- Exercise requirements: Restate the listing below word for word; no pictures belong in the copy.
-------- Data extract --------
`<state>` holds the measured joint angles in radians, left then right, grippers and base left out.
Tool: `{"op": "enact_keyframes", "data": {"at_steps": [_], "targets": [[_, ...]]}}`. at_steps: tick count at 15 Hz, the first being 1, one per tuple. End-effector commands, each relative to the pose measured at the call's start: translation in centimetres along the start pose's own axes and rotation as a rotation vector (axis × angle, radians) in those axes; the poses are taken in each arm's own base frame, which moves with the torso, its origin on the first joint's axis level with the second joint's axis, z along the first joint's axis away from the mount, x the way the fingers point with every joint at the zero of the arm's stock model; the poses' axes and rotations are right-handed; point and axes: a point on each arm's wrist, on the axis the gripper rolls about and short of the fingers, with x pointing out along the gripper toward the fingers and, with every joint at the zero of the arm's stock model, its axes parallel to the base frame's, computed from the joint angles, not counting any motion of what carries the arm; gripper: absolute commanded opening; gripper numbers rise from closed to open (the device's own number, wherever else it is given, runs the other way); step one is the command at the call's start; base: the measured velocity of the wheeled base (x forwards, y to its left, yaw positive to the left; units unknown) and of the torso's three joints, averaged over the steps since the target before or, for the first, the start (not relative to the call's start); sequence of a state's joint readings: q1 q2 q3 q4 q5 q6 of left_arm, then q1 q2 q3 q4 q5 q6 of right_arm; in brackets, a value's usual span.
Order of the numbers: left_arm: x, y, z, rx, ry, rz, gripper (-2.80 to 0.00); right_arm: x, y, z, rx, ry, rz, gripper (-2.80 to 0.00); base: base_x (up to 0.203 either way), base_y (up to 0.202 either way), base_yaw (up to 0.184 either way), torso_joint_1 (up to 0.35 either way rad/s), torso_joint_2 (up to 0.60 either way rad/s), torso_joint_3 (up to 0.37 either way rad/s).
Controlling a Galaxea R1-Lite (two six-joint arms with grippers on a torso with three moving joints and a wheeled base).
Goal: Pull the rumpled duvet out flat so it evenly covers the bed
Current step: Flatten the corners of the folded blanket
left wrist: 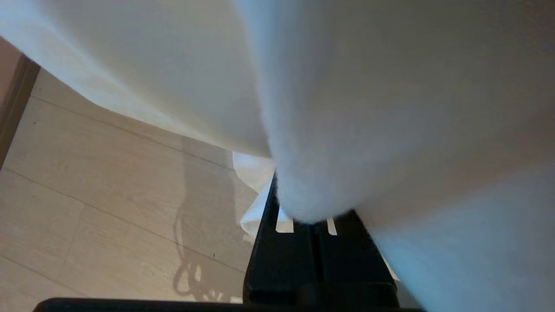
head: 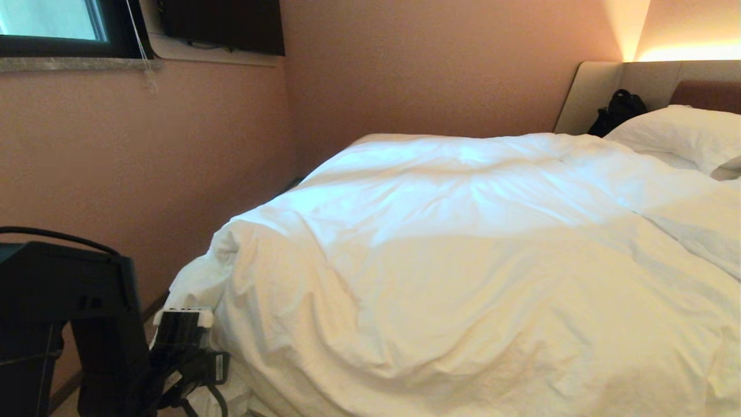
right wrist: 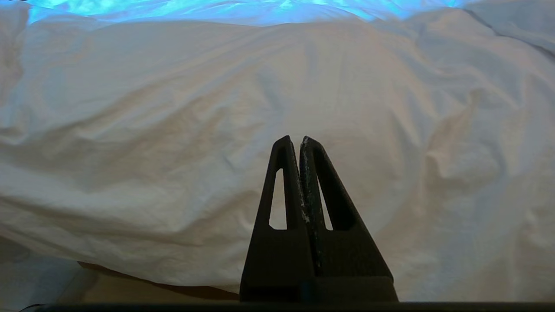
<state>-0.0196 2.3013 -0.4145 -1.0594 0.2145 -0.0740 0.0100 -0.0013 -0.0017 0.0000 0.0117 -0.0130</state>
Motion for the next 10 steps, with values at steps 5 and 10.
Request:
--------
- Solution to this problem:
`<state>` holds the measured joint angles in radians, left then right, grippers and base left out.
Tool: `{"op": "enact_keyframes", "data": {"at_steps": [_], "targets": [[_, ...]]}}`. at_steps: tick count at 15 Hz, the first being 1, one per tuple. End-effector commands, each relative to the pose measured at the call's start: translation in centimetres along the start pose's own axes and rotation as a rotation vector (axis × angle, radians) in those axes; the poses are taken in each arm's own base frame, which moves with the torso, its origin on the first joint's axis level with the second joint's axis, z along the first joint's axis away from the mount, x the way the fingers point with every joint at the zero of the arm's stock model; the poses' axes and rotations are right-handed; point and axes: a point on each arm's wrist, on the axis the gripper rolls about and short of the fingers, with x pointing out along the gripper toward the fingers and, with every joint at the zero of the arm's stock model, its axes parallel to the base frame's, computed from the joint angles, not counting any motion of what carries the arm; gripper: absolute commanded opening; gripper numbers rise from closed to open (the device's own number, wherever else it is given, runs the other way); step one is the command at the call's start; base: the measured velocity of the wheeled base (x forwards, y to its left, yaw positive to the left; units unknown) and of the torso's three joints, averaged over the steps since the target before or, for the first, the start (not relative to the call's start); sequence of a state's joint readings: q1 q2 q3 q4 q5 q6 of left_arm, then q1 q2 q3 q4 q5 q6 of right_arm; in brackets, a value's usual span.
Order of the numbers: left_arm: x, y, z, rx, ry, rz, gripper (-2.80 to 0.00); right_arm: x, y, z, rx, ry, rz, gripper (-2.80 to 0.00); base: base_x (up to 0.203 either way), base_y (up to 0.202 either way), base_yaw (up to 0.184 either way), torso_joint_1 (up to 0.35 either way rad/s), torso_joint_2 (up to 0.60 either way rad/s), torso_joint_3 (up to 0.37 either way rad/s).
Controlling a Galaxea R1-Lite (two six-joint arms with grippers on a torso with three moving joints and a wheeled base).
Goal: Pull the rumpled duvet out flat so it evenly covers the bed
Current step: Flatten the corners of the folded blanket
left wrist: 
head: 
right wrist: 
<state>-0.0196 2.3013 -0.4145 -1.0594 0.2145 -0.0740 0.0100 -0.0013 -0.0017 0.0000 0.0117 -0.0130</state>
Motion for the next 10 steps, with values at steps 5 and 10.
Request:

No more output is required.